[Work to complete]
Everything in the records must be restated exactly, apart from the pictures.

[Exercise data]
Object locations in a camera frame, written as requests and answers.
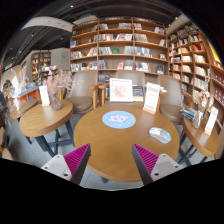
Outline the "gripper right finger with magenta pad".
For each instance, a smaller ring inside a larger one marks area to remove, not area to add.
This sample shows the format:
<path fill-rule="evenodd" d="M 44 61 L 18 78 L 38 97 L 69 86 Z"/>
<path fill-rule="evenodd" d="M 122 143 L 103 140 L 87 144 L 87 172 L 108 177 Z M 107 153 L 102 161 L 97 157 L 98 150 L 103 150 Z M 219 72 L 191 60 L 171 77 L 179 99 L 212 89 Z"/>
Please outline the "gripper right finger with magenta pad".
<path fill-rule="evenodd" d="M 137 144 L 132 145 L 132 155 L 144 185 L 182 169 L 182 166 L 167 154 L 158 155 Z"/>

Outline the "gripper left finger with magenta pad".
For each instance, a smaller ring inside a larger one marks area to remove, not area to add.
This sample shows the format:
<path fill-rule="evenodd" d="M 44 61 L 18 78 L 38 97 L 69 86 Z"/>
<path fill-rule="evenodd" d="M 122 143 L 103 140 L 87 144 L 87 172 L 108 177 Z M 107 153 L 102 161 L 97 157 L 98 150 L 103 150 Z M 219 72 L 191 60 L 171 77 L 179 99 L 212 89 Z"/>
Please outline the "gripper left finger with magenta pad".
<path fill-rule="evenodd" d="M 85 144 L 65 156 L 55 155 L 42 169 L 79 185 L 90 154 L 90 144 Z"/>

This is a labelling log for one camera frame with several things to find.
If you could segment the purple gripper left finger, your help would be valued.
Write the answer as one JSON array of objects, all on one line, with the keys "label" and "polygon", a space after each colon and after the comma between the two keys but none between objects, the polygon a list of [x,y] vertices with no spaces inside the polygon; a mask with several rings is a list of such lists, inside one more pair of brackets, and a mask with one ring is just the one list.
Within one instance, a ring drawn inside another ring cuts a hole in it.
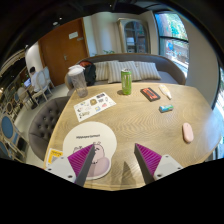
[{"label": "purple gripper left finger", "polygon": [[46,171],[76,185],[83,186],[94,156],[95,149],[94,145],[91,144],[68,157],[57,158],[47,166]]}]

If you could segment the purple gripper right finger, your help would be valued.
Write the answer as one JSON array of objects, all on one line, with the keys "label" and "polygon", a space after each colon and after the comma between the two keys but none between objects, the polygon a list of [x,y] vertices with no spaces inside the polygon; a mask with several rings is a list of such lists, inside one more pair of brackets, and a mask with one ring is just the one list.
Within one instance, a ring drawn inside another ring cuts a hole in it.
[{"label": "purple gripper right finger", "polygon": [[135,144],[134,154],[146,184],[182,169],[182,166],[170,155],[160,155],[138,143]]}]

[Answer space]
Object locations in a camera frame, written as requests and answers.
Outline the "gripper right finger with magenta pad".
For each instance, a smaller ring inside a larger one marks area to remove, not area to add.
This sample shows the format:
<path fill-rule="evenodd" d="M 44 61 L 18 78 L 38 97 L 69 86 Z"/>
<path fill-rule="evenodd" d="M 122 143 L 103 140 L 87 144 L 87 172 L 108 177 Z M 107 153 L 102 161 L 97 157 L 98 150 L 103 150 Z M 219 72 L 191 60 L 171 77 L 179 99 L 212 89 Z"/>
Please outline the "gripper right finger with magenta pad".
<path fill-rule="evenodd" d="M 137 144 L 132 145 L 132 155 L 144 185 L 182 169 L 182 166 L 167 154 L 158 155 Z"/>

Outline the "gripper left finger with magenta pad".
For each instance, a smaller ring inside a larger one marks area to remove, not area to add.
This sample shows the format:
<path fill-rule="evenodd" d="M 44 61 L 18 78 L 38 97 L 69 86 Z"/>
<path fill-rule="evenodd" d="M 122 143 L 103 140 L 87 144 L 87 172 L 108 177 Z M 107 153 L 102 161 L 97 157 L 98 150 L 103 150 Z M 219 72 L 191 60 L 171 77 L 179 99 L 212 89 Z"/>
Please outline the "gripper left finger with magenta pad".
<path fill-rule="evenodd" d="M 85 144 L 65 156 L 55 155 L 42 169 L 79 185 L 90 154 L 90 144 Z"/>

This is a labelling log for one camera frame with several things to find.
If you could segment the purple gripper left finger, your help would be valued.
Write the answer as one JSON array of objects, all on one line, with the keys "label" and "polygon", a space after each colon and after the comma between the two keys but none between objects, the polygon a list of [x,y] vertices with no spaces inside the polygon; a mask with several rings is a list of such lists, inside one more pair of brackets, and a mask with one ring is just the one list.
Within one instance, a ring drawn inside another ring cuts a hole in it.
[{"label": "purple gripper left finger", "polygon": [[46,171],[76,185],[83,186],[94,156],[95,149],[94,145],[91,144],[68,157],[57,158],[47,166]]}]

If you could segment the purple gripper right finger, your help would be valued.
Write the answer as one JSON array of objects, all on one line, with the keys "label" and "polygon", a space after each colon and after the comma between the two keys but none between objects, the polygon a list of [x,y] vertices with no spaces inside the polygon; a mask with several rings is a list of such lists, inside one more pair of brackets, and a mask with one ring is just the one list.
Within one instance, a ring drawn inside another ring cuts a hole in it.
[{"label": "purple gripper right finger", "polygon": [[135,144],[134,154],[146,184],[182,169],[182,166],[170,155],[160,155],[138,143]]}]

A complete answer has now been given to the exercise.